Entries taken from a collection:

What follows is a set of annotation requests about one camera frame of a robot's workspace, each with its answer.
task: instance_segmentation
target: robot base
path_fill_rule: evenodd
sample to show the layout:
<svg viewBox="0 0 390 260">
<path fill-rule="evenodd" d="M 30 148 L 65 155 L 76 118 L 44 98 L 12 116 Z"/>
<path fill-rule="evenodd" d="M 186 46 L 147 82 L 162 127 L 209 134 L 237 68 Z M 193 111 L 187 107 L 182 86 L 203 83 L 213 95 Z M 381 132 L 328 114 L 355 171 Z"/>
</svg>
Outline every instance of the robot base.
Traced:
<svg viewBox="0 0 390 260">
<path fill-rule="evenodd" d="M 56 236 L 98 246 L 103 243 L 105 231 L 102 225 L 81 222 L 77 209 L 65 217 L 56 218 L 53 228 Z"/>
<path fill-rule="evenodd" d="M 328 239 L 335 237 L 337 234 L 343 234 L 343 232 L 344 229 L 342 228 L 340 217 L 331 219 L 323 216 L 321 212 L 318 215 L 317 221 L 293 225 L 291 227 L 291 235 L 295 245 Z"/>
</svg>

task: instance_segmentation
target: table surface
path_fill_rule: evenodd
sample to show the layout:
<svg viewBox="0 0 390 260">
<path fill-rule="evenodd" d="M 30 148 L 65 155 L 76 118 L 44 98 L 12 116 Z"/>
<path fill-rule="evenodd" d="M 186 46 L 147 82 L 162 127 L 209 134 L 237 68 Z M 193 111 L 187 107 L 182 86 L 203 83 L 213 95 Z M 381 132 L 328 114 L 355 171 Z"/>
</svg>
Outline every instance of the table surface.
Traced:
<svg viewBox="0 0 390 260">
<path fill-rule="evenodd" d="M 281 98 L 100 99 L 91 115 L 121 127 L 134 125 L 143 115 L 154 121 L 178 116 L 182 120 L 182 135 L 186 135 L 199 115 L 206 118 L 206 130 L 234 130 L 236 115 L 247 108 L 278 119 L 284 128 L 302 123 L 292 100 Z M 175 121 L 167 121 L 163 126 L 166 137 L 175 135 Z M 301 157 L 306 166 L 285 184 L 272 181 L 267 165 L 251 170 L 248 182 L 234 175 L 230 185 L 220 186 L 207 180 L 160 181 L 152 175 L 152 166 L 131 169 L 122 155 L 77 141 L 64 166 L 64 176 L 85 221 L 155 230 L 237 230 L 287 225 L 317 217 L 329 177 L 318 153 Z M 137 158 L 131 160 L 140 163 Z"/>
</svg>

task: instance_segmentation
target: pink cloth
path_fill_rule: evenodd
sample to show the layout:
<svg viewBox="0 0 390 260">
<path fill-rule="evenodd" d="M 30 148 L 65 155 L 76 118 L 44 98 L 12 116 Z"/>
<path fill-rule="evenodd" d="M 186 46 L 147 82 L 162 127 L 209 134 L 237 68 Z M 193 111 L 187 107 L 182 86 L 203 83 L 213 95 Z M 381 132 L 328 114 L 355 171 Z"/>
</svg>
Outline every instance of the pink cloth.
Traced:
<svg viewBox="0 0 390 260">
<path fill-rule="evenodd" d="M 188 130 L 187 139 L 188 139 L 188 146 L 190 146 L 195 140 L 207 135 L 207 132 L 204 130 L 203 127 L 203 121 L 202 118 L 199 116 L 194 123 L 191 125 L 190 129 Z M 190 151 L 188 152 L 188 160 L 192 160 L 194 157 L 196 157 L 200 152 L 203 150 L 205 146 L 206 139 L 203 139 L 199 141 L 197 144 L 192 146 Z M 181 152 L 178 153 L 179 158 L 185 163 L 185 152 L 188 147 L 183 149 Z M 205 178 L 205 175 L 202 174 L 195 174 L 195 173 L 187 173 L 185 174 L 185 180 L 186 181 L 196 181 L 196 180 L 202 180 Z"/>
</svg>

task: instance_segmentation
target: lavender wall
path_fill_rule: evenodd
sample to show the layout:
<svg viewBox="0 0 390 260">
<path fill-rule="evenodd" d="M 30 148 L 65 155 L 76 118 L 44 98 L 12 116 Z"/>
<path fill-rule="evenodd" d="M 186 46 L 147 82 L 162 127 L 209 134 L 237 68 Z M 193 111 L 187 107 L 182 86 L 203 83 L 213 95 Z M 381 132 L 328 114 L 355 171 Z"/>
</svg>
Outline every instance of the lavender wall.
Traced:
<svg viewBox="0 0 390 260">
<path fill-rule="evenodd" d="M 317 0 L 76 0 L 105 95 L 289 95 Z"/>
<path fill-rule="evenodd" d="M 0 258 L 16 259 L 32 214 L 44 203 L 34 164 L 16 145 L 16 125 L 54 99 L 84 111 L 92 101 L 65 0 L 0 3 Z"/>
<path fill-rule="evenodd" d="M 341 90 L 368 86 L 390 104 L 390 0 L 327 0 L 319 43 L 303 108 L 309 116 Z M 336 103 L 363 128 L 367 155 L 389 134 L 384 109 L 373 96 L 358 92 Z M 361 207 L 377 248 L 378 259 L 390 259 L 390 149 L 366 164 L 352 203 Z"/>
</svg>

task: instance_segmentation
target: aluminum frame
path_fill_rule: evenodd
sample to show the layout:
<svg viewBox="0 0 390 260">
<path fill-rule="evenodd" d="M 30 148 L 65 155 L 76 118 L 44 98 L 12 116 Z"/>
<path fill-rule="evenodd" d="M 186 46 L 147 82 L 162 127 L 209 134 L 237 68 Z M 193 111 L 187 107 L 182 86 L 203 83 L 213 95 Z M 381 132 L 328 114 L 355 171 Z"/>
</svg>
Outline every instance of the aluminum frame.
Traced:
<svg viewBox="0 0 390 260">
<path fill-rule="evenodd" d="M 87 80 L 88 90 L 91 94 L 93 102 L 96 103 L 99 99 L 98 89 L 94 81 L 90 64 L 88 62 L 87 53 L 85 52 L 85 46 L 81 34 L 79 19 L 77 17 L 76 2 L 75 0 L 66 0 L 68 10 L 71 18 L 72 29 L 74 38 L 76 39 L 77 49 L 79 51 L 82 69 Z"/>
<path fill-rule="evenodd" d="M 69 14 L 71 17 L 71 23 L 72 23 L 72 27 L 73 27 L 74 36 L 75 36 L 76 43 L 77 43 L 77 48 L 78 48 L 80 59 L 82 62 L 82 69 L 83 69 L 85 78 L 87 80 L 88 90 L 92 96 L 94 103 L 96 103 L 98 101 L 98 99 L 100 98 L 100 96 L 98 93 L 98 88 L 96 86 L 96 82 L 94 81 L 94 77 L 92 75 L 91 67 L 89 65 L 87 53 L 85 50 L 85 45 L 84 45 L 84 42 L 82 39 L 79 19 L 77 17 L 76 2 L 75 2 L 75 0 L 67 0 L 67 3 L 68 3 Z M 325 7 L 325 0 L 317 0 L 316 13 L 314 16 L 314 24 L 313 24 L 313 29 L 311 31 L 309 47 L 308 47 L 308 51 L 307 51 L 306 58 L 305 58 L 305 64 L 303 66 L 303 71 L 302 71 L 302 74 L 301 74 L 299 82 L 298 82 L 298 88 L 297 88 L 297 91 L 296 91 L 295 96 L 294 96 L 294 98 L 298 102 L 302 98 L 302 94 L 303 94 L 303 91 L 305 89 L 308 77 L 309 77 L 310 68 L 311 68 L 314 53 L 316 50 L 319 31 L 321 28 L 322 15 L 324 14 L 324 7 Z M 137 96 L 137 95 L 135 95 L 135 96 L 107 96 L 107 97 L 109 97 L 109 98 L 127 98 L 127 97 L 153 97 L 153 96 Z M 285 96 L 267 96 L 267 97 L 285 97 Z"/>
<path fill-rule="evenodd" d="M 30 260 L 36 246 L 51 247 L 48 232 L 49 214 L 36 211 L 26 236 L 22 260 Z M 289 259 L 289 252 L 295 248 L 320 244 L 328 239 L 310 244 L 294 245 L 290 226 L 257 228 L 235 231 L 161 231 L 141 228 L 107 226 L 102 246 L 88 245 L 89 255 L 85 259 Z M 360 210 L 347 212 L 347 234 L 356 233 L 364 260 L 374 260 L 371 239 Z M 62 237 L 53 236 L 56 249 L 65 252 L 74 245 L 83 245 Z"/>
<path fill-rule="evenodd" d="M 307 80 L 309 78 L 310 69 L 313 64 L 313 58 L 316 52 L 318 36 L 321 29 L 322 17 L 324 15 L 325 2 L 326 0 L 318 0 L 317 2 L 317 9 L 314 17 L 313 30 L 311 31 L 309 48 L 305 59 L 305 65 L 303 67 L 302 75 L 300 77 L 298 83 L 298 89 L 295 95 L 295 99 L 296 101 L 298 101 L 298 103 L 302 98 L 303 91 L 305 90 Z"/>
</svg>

▶ **HOW TO COMPLETE THIS TASK**
Which lines in the records above include the word "pink"? Copy them out.

▶ **EXPECTED ANSWER**
target: pink cloth
Outline every instance of the pink cloth.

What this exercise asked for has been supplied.